Frequently Asked Questions

What is the difference between requests and limits?+
Requests are what Kubernetes guarantees the pod — the scheduler reserves that much capacity on the node, and the pod can always use up to that amount. Limits are the maximum the pod can ever consume; exceeding the CPU limit causes throttling, exceeding the memory limit causes OOMKill. Setting requests too low causes scheduling on overcrowded nodes; setting limits too low causes preventable failures.
Why is the memory request set close to p95?+
Memory is incompressible. If your pod is using 400 MiB and the OS needs to take memory away from it, the only way is to OOMKill the pod — there is no equivalent of CPU throttling.
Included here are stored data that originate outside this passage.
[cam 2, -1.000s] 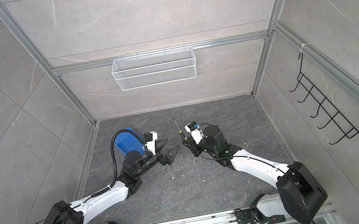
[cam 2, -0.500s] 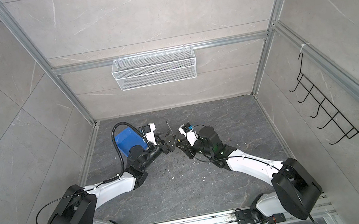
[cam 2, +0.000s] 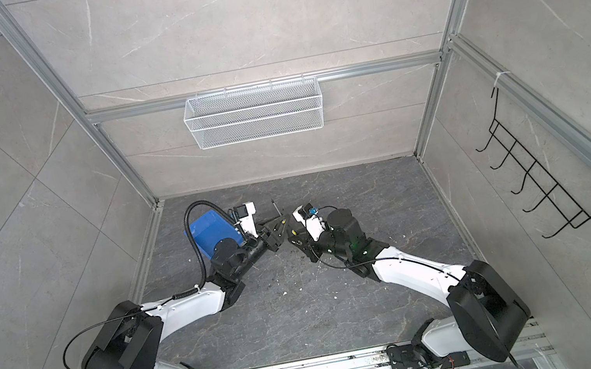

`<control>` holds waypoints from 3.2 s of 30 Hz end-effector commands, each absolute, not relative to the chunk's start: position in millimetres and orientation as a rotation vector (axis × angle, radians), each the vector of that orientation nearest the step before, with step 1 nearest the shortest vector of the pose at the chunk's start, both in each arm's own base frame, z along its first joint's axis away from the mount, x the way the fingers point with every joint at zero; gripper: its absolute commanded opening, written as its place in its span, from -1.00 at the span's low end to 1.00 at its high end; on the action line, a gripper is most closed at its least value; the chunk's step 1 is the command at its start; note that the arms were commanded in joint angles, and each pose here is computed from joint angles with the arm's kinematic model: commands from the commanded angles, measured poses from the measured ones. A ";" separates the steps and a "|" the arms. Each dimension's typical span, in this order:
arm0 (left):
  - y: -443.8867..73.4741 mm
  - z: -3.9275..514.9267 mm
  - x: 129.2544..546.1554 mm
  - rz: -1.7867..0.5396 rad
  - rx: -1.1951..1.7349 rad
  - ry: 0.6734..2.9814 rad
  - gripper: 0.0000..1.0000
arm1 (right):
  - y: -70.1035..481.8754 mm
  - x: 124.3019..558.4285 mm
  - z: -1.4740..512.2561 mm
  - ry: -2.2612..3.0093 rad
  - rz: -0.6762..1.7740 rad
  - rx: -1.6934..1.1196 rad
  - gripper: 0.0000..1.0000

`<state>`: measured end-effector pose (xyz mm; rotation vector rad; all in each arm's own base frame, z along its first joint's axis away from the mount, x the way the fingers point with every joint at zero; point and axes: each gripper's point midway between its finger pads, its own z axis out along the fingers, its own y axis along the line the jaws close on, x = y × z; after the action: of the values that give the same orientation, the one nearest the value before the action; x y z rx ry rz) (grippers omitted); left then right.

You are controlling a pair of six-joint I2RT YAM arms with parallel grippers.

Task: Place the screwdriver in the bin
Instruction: 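Close the left gripper on the screwdriver handle above the right gripper, then carry the screwdriver to the blue bin with the left gripper while the right withdraws, then lower the screwdriver into the blue bin and open the left gripper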

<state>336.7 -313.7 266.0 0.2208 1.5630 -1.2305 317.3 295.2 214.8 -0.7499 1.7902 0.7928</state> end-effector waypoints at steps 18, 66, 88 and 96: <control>-297.5 302.8 347.6 -1.219 0.122 1.462 -1.00 | 292.5 314.0 247.8 1.691 0.755 -0.764 -0.02; -23.7 126.1 471.7 -0.369 -0.778 2.362 -1.00 | 432.4 249.5 260.3 1.494 0.606 -1.111 0.98; -25.5 106.4 488.4 -0.389 -0.814 2.353 -0.06 | 420.7 247.7 251.8 1.528 0.580 -1.094 0.98; -25.7 144.4 483.0 -0.386 -0.747 2.279 0.48 | 415.7 249.5 252.0 1.522 0.565 -1.067 0.98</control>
<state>479.2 -23.7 101.7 -0.8240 2.3759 -0.3641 250.9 421.0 239.3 -1.1040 1.5504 0.5714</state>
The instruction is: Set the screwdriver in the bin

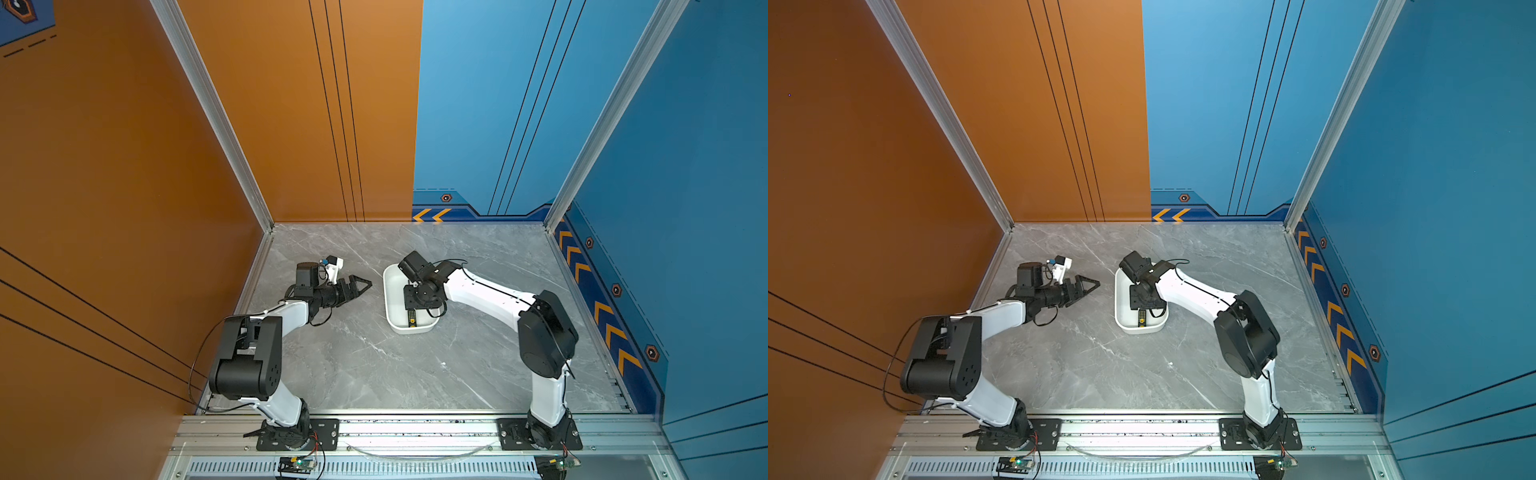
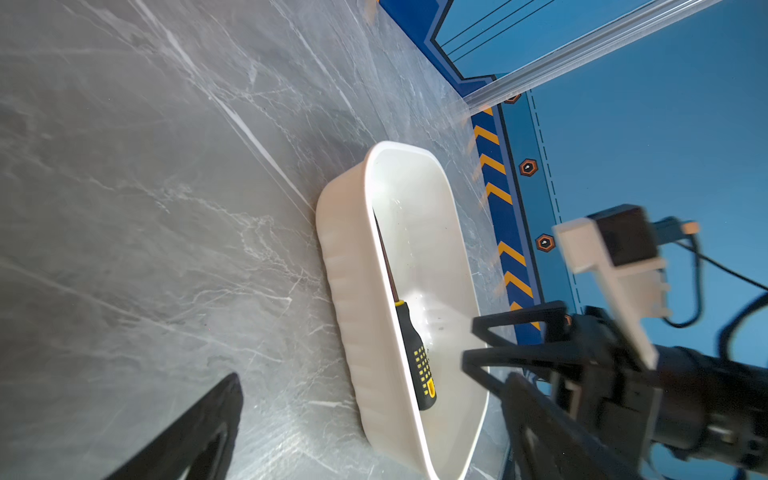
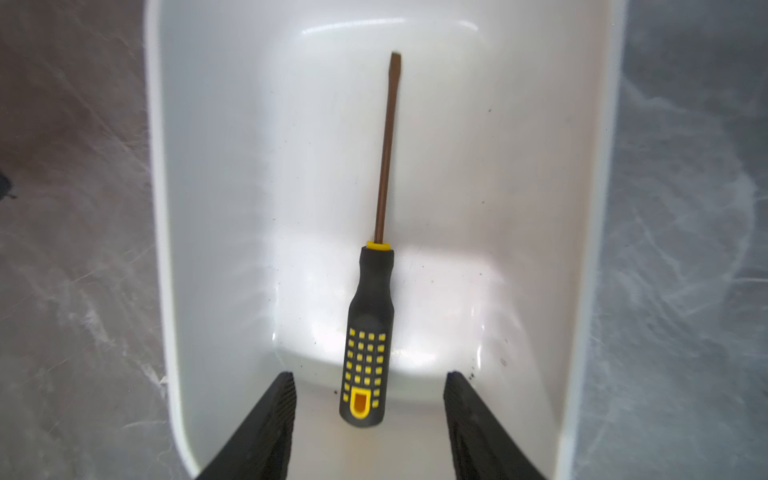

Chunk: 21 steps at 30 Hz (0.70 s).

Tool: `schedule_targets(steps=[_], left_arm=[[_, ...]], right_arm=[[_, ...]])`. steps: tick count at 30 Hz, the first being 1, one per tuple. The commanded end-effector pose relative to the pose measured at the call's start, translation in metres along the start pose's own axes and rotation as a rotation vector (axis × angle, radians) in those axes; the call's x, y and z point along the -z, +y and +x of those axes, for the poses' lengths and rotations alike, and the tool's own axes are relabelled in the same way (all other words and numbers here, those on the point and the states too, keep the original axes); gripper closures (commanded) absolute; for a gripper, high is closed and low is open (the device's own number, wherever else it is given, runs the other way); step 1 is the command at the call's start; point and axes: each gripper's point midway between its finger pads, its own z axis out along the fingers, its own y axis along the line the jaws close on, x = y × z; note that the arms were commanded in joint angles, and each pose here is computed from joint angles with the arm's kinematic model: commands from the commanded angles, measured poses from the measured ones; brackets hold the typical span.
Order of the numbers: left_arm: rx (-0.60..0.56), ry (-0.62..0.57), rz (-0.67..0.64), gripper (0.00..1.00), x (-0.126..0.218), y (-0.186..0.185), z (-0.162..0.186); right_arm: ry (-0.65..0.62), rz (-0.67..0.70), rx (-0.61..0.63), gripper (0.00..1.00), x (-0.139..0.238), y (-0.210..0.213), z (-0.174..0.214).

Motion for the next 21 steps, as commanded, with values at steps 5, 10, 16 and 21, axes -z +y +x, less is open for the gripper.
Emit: schedule_targets(steps=[5,10,16,21], left_arm=[[-0.169,-0.09,-0.28,0.02,0.034,0.017,-0.021],[-0.205,-0.132,-0.324,0.02,0.047,0.016,-0.03],[-0.266,-0.191,-0.325,0.02,0.054,0.012,-0.035],[-0.339,-0.251,-0.346,0.02,0.064,0.007,-0.041]], right_arm=[[-0.236,0.089,0.179,0.4,0.102,-0.06,-0.034],[-0.483,0.242,0.205,0.31,0.132,-0.125,-0.049],[-0.641,0.283,-0.019,0.23,0.137,-0.207,-0.036],[-0.657,0.328,-0.133,0.22,0.121,-0.26,-0.012]])
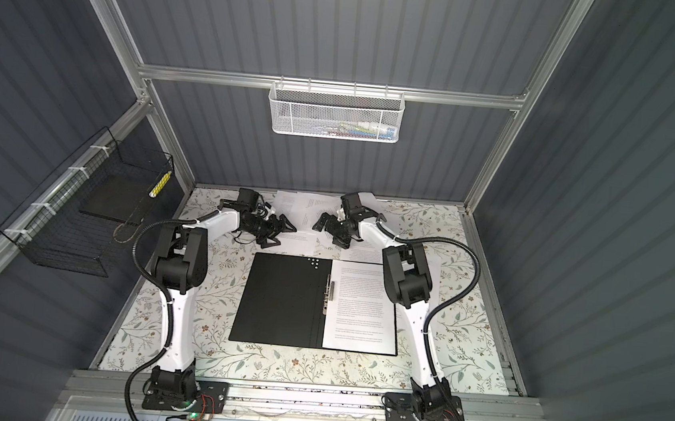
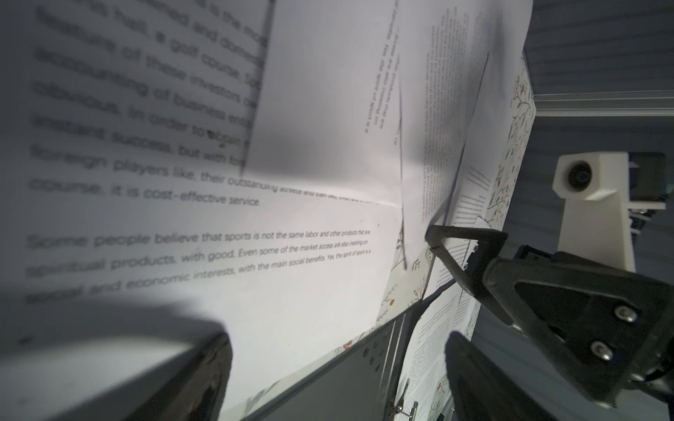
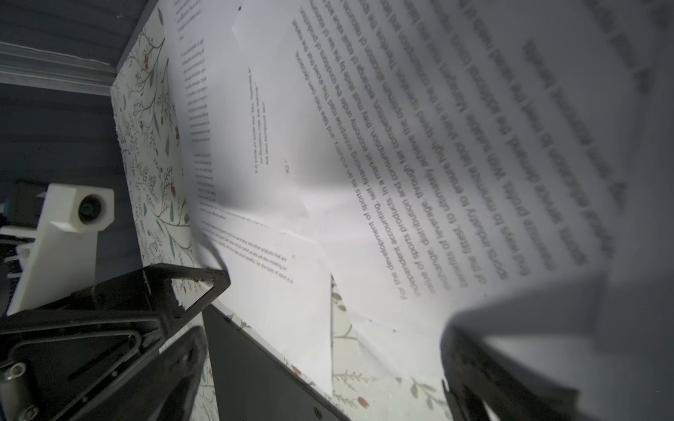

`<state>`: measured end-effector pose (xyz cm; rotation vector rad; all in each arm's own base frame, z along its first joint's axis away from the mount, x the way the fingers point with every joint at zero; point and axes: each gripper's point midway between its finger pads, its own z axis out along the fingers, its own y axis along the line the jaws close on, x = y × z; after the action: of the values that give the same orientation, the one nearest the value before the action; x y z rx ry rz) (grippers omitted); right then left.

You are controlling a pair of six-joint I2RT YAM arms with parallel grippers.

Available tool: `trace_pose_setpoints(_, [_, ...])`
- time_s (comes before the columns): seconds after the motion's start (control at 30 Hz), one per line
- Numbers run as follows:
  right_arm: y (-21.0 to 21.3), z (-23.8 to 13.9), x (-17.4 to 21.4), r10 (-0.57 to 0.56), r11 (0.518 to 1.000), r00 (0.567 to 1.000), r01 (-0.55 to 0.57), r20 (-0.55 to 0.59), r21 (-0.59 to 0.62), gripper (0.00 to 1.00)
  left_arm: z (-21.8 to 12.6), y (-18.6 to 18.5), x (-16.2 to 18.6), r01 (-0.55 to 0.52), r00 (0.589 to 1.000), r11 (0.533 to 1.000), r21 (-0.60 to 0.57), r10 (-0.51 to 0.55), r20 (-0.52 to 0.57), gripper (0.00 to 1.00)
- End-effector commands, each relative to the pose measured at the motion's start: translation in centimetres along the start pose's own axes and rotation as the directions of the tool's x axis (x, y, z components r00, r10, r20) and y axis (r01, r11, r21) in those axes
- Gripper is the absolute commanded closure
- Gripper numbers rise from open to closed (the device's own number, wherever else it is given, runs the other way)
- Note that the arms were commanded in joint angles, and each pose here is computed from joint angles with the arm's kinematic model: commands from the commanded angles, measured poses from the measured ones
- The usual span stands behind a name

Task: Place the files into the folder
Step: 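Move both grippers toward the paper pile beyond the folder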

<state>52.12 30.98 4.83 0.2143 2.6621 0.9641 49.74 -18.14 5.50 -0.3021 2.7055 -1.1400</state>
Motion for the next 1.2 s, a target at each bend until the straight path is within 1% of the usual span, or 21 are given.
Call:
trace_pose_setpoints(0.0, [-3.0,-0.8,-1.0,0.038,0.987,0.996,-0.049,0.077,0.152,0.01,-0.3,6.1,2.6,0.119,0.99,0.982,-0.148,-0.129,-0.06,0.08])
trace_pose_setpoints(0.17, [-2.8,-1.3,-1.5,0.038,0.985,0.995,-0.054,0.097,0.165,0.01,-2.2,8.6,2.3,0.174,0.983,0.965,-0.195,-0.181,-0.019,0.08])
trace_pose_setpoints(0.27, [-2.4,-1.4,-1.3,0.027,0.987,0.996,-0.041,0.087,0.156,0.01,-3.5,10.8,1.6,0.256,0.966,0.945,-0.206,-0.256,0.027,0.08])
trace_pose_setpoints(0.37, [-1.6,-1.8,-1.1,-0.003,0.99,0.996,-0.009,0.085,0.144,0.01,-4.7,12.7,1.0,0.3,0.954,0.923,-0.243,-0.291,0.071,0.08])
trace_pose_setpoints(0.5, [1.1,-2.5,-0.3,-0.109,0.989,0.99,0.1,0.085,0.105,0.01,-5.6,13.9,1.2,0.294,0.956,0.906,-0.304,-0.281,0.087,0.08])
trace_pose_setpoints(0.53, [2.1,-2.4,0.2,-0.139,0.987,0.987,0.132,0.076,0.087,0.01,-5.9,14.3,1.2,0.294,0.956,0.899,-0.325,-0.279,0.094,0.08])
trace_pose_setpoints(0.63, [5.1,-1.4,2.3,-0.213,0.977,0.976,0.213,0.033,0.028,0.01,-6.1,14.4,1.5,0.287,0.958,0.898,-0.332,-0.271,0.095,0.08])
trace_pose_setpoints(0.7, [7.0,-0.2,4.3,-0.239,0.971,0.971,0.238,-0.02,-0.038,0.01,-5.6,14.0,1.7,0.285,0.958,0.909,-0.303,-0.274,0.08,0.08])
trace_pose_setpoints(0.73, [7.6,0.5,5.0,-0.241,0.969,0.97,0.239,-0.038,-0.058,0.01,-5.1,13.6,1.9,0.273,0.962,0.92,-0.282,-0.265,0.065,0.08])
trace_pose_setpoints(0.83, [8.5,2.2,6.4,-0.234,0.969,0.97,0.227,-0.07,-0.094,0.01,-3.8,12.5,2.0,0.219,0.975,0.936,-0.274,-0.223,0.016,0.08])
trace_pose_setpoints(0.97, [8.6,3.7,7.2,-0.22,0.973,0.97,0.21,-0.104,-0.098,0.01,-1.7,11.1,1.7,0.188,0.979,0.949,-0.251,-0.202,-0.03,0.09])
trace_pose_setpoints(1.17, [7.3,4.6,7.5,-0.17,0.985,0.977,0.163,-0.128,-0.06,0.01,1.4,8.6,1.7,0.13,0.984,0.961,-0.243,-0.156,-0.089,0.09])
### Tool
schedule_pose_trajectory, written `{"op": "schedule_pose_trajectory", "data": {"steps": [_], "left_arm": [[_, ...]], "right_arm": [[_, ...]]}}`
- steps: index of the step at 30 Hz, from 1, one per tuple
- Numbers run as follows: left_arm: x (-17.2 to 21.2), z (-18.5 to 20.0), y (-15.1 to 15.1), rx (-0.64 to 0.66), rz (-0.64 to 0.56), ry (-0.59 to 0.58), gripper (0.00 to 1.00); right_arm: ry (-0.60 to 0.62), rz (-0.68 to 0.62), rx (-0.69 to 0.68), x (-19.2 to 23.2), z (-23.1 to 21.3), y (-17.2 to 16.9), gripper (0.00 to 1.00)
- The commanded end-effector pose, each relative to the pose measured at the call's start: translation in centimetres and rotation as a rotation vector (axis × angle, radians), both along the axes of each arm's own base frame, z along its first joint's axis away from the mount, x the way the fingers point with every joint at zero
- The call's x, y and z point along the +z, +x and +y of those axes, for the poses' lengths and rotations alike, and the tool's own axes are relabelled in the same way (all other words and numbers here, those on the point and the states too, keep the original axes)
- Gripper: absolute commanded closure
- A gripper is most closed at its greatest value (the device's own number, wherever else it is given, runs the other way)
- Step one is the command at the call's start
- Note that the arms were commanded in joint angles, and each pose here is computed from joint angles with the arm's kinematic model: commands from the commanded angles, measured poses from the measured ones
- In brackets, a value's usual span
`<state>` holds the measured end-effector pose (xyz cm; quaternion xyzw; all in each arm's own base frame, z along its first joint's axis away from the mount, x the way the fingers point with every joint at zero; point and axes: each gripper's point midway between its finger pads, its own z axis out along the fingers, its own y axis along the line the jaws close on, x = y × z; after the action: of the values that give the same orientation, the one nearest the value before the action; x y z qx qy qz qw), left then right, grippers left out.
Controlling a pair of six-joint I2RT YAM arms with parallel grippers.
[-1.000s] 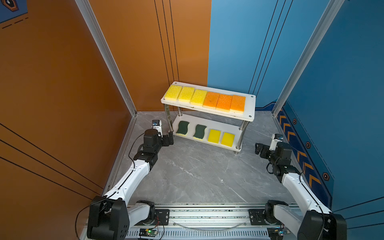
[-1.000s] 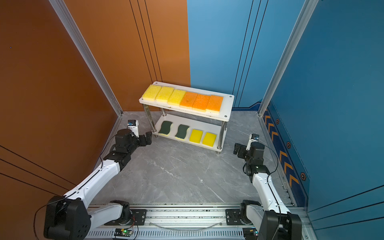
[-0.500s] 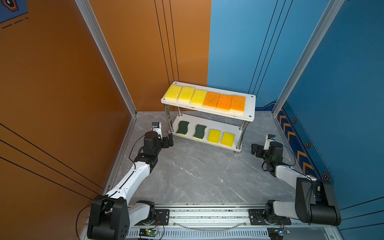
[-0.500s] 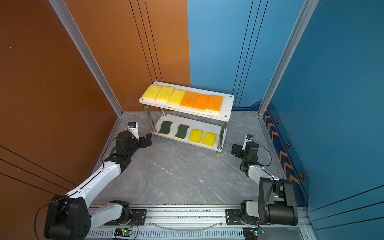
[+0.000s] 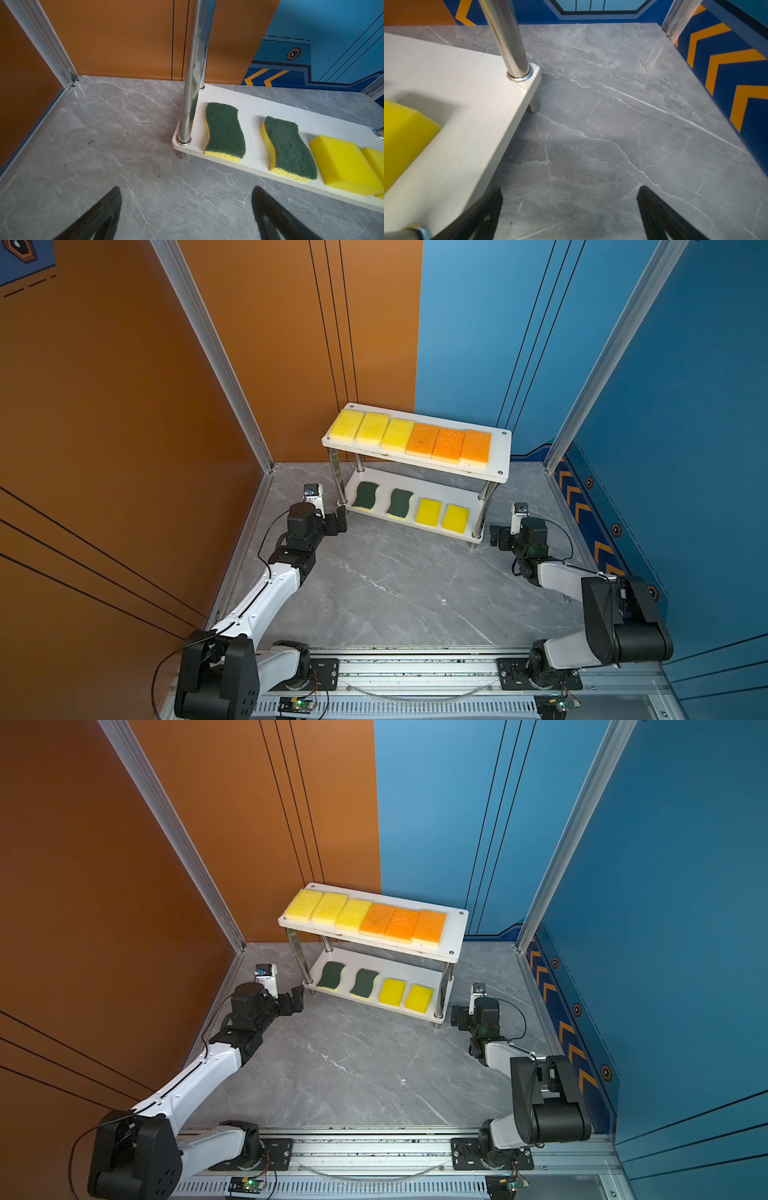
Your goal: Place and organize the cleaning sponges onto the shelf
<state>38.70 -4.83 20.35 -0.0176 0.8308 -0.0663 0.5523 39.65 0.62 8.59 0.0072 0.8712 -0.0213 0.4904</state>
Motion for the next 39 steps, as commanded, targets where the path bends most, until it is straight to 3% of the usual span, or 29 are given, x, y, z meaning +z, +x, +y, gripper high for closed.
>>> {"op": "schedule_pose_trajectory", "data": {"steps": [1, 8, 16, 18, 28, 39], "left_arm": [[0.6, 0.2, 0.5, 0.007, -0.018, -0.013, 0.02], [0.5, 0.0, 0.8, 0.000, -0.012, -0.023, 0.02], [0.6, -0.1, 0.7, 0.000, -0.016, -0.032, 0.02], [0.5, -0.1, 0.7, 0.003, -0.017, -0.031, 0.02], [1.1, 0.7, 0.5, 0.023, -0.038, 0.017, 0.02], [-1.0, 1.4, 1.7, 0.007, 0.002, 0.077, 0.02]], "right_arm": [[-0.062, -0.032, 0.014, 1.0, 0.4, 1.4, 0.00], [-0.067, -0.053, -0.007, 0.9, 0.3, 1.5, 0.00], [0.001, -0.265, -0.052, 1.1, -1.1, -0.7, 0.00], [-0.009, -0.216, -0.046, 0.8, -1.0, -0.7, 0.00], [0.027, -0.211, -0.067, 0.7, -1.7, -0.3, 0.00], [0.033, -0.209, -0.066, 0.6, -1.8, -0.2, 0.00]]}}
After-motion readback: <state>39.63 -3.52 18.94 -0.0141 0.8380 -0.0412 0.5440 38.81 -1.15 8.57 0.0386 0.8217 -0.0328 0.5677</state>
Setting memory request below p95 means under load the kernel may pick your pod for eviction even though it is using memory it actually needs. CPU requests can be more aggressive (set near average) because CPU is compressible — exceeding it just throttles.
What is QoS class and which should I pick?+
Kubernetes assigns one of three QoS classes to every pod based on requests/limits. Guaranteed (request == limit) is most predictable and never gets evicted before lower classes. Burstable (request < limit) is the default for most workloads — predictable scheduling but can use more under load. BestEffort (no requests/limits) is evicted first under node pressure. For production app workloads, prefer Burstable; for latency-sensitive workloads (databases, real-time services), prefer Guaranteed.
Should I just enable the Vertical Pod Autoscaler instead?+
VPA is great for "set and forget" right-sizing on workloads with stable utilization patterns. Use this calculator for the initial sizing or when you do not have VPA installed. Note that VPA in update mode restarts pods to apply new sizes, which is disruptive — many teams run VPA in recommendation-only mode and use those recommendations as inputs to manual reviews.
How do I get accurate average and p95 utilization?+
Query Prometheus over the last 7-14 days: avg_over_time(container_cpu_usage_seconds_total[1h]) for CPU averages, quantile_over_time(0.95, ...) for p95. Datadog's container_cpu.usage and container_memory.rss with avg / quantile reductions work the same way. The longer the window, the more representative the numbers — but include peak traffic days.